[Items from a dataset]
────

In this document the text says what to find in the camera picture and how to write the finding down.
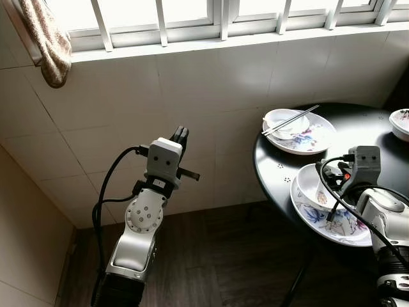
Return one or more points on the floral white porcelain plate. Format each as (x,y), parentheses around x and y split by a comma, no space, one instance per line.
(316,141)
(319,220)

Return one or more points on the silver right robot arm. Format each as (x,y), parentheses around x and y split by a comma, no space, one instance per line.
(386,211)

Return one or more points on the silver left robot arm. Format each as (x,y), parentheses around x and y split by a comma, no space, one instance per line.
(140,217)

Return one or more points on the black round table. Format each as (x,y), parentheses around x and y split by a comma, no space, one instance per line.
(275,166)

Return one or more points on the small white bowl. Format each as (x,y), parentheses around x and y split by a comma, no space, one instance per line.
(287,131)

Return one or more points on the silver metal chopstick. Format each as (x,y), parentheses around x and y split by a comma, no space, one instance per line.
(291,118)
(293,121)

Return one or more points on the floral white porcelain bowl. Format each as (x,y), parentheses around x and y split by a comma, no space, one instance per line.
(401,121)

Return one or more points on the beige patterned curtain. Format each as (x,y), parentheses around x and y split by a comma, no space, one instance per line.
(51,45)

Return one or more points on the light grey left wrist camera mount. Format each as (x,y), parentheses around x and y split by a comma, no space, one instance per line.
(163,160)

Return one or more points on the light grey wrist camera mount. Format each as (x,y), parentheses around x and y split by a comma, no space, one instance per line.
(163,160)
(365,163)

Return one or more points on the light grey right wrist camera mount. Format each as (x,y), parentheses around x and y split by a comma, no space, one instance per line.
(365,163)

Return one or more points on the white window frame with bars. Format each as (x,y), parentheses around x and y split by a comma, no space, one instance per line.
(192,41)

────

> _PROBLEM STATEMENT_: The response should be an exact copy of the lines from the one with "Return one or more points on the silver right" through the end of the data, with no other text.

> _RESPONSE TO THIS TASK_:
Return one or more points on the silver right robot arm. Format each as (x,y), parentheses around x and y split by a comma, no space, one instance per line.
(386,211)

Return one or more points on the silver left robot arm. Format each as (x,y), parentheses around x and y split by a comma, no space, one instance per line.
(140,217)

Return one or more points on the black round table. Format each as (x,y), parentheses around x and y split by a comma, no space, one instance per line.
(275,166)

Return one or more points on the small white bowl. Format each as (x,y), parentheses around x and y split by a comma, no space, one instance per line.
(287,131)

Return one or more points on the silver metal chopstick. Format each as (x,y), parentheses around x and y split by a comma, no space, one instance per line.
(291,118)
(293,121)

Return one or more points on the floral white porcelain bowl. Format each as (x,y), parentheses around x and y split by a comma, no space, one instance per line.
(401,121)

Return one or more points on the beige patterned curtain. Format each as (x,y), parentheses around x and y split by a comma, no space, one instance per line.
(51,45)

Return one or more points on the light grey left wrist camera mount. Format each as (x,y), parentheses around x and y split by a comma, no space, one instance per line.
(163,160)

Return one or more points on the light grey wrist camera mount. Format each as (x,y), parentheses around x and y split by a comma, no space, one instance per line.
(163,160)
(365,163)

Return one or more points on the light grey right wrist camera mount. Format each as (x,y), parentheses around x and y split by a comma, no space, one instance per line.
(365,163)

Return one or more points on the white window frame with bars. Format each as (x,y), parentheses around x and y split by a comma, no space, one instance per line.
(192,41)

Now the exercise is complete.